SustainAbility, UNEP and UN Global Compact
“Supply chains and value chains have clear definitions in business literature and operational thinking. Where a supply chain typically refers to the chain of suppliers inputting to a final product, value chain also encompasses thinking about the value created by the chain, particularly for end-use customers. In reflecting on how sustainability is incorporated into conventional supply chains, [we need] to consider the wider context of the value of that activity – to the suppliers themselves, but also to the end-use customer and a range of other stakeholders, including communities and governments. This […] sits in the overlapping zone between supply chain and value chain – it draws from both concepts and hopefully also adds new dimensions that draw them closer together.”
Source: SustainAbility, UNEP and UNGC (2008), Unchaining Value: Innovative approaches to sustainable supply, p.2 (emphasis added).
Greenhouse Gas Protocol
“[…] ‘value chain’ refers to all of the upstream and downstream activities associated with the operations of the reporting company, including the use of sold products by consumers and the end-of-life treatment of sold products after consumer use.”
Source: GHG Protocol (2011) Corporate Value Chain (Scope 3) Accounting and Reporting Standard – Supplement to the GHG Protocol Corporate Accounting and Reporting Standard, World Resources Institute (WRI) and WBCSD, p.141 (emphasis added).
Porter's Value Chain – the seminal ‘business school definition’
“The idea of the value chain is based on the process view of organisations, the idea of seeing a manufacturing (or service) organisation as a system, made up of subsystems each with inputs, transformation processes and outputs. Inputs, transformation processes, and outputs involve the acquisition and consumption of resources - money, labour, materials, equipment, buildings, land, administration and management. How value chain activities are carried out determines costs and affects profits. Most organisations engage in hundreds, even thousands, of activities in the process of converting inputs to outputs. [According to Porter (1985) these] activities can be classified generally as either primary or support activities that all businesses must undertake in some form.”
Source: http://www.ifm.eng.cam.ac.uk/research/dstools/value-chain-/ (accessed 12/02/2014) drawing on Porter, Michael E., "Competitive Advantage". 1985, pp 11–15. The Free Press, New York.
Institute for Development Studies, University of Nairobi and University of Sussex
“The concept of the global value chain recognises that the design, production and marketing of many products now involves a chain of activities divided among enterprises located in different places. The value chain describes the activities required to bring a product from its conception to the final consumer. […] Figure 1.1 offers a stylised view of a typical chain. The chain includes all of a product’s stages of development, from its design, to its sourced raw materials and intermediate inputs, its marketing, its distribution, and its support to the final consumer.

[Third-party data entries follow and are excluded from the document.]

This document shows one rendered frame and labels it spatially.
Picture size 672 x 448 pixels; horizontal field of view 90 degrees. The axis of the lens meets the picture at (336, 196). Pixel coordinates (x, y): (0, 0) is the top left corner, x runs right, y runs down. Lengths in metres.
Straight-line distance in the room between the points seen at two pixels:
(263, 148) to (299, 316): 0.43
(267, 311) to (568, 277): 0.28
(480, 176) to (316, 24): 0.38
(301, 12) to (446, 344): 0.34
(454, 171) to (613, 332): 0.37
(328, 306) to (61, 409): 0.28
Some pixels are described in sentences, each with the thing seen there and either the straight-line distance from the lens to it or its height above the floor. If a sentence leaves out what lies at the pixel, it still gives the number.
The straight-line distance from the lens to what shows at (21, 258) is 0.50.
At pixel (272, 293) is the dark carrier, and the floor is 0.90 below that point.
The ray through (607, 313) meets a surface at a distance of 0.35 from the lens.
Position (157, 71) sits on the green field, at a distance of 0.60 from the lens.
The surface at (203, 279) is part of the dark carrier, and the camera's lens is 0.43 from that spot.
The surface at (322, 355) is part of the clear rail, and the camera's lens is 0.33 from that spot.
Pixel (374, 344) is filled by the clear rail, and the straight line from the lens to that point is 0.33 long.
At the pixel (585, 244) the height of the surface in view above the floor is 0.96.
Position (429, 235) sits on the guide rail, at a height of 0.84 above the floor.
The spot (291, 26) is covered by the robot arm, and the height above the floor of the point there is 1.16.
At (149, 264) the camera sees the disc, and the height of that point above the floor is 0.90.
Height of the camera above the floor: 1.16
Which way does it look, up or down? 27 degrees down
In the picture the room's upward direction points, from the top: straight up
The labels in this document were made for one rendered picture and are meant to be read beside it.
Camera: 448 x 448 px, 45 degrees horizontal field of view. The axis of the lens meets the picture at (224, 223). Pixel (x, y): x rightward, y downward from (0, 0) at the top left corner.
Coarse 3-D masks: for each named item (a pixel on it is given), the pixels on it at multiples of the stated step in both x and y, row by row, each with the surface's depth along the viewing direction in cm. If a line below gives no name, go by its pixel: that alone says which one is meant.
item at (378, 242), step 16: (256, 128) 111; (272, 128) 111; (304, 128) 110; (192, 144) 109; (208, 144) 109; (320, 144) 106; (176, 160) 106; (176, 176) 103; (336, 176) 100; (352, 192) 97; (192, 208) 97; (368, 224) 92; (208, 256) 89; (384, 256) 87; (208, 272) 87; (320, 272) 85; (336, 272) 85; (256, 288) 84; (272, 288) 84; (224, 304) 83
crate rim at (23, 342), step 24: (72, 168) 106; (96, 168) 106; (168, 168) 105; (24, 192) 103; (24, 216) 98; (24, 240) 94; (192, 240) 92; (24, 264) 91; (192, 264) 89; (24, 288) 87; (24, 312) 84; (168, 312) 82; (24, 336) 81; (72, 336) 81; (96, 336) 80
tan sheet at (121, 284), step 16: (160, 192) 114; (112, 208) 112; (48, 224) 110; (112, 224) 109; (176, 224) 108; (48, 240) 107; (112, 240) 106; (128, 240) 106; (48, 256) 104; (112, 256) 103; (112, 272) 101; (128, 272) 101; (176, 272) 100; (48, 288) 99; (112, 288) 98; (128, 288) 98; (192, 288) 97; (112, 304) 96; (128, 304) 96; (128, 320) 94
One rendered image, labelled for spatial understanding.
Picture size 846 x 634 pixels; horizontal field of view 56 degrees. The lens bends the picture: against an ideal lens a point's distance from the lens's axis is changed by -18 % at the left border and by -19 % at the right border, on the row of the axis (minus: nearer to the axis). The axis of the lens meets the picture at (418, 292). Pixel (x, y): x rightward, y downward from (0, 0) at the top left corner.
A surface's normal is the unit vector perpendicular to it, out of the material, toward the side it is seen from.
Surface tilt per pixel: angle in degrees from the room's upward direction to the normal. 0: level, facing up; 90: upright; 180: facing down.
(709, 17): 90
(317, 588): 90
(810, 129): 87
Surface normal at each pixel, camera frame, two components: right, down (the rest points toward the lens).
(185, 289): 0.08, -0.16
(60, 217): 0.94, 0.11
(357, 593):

The value chain concept has several dimensions. The first is its flow, also called its input-output structure. In this sense, a chain is a set of products and services linked together in a sequence of value-adding economic activities. […] A value chain has another, less visible structure. This is made up of the flow of knowledge and expertise necessary for the physical input-output structure to function. The flow of knowledge generally parallels the material flows, but its intensity may differ. […] The second dimension of a value chain has to do with its geographic spread. Some chains are truly global, with activities taking place in many countries on different continents. Others are more limited, involving only a few locations in different parts of the world. The third dimension of the value chain is the control that different actors can exert over the activities making up the chain. The actors in a chain directly control their own activities and are directly or indirectly controlled by other actors. […] Since value chains are basically constellations of human interaction, the possible varieties of governance are endless."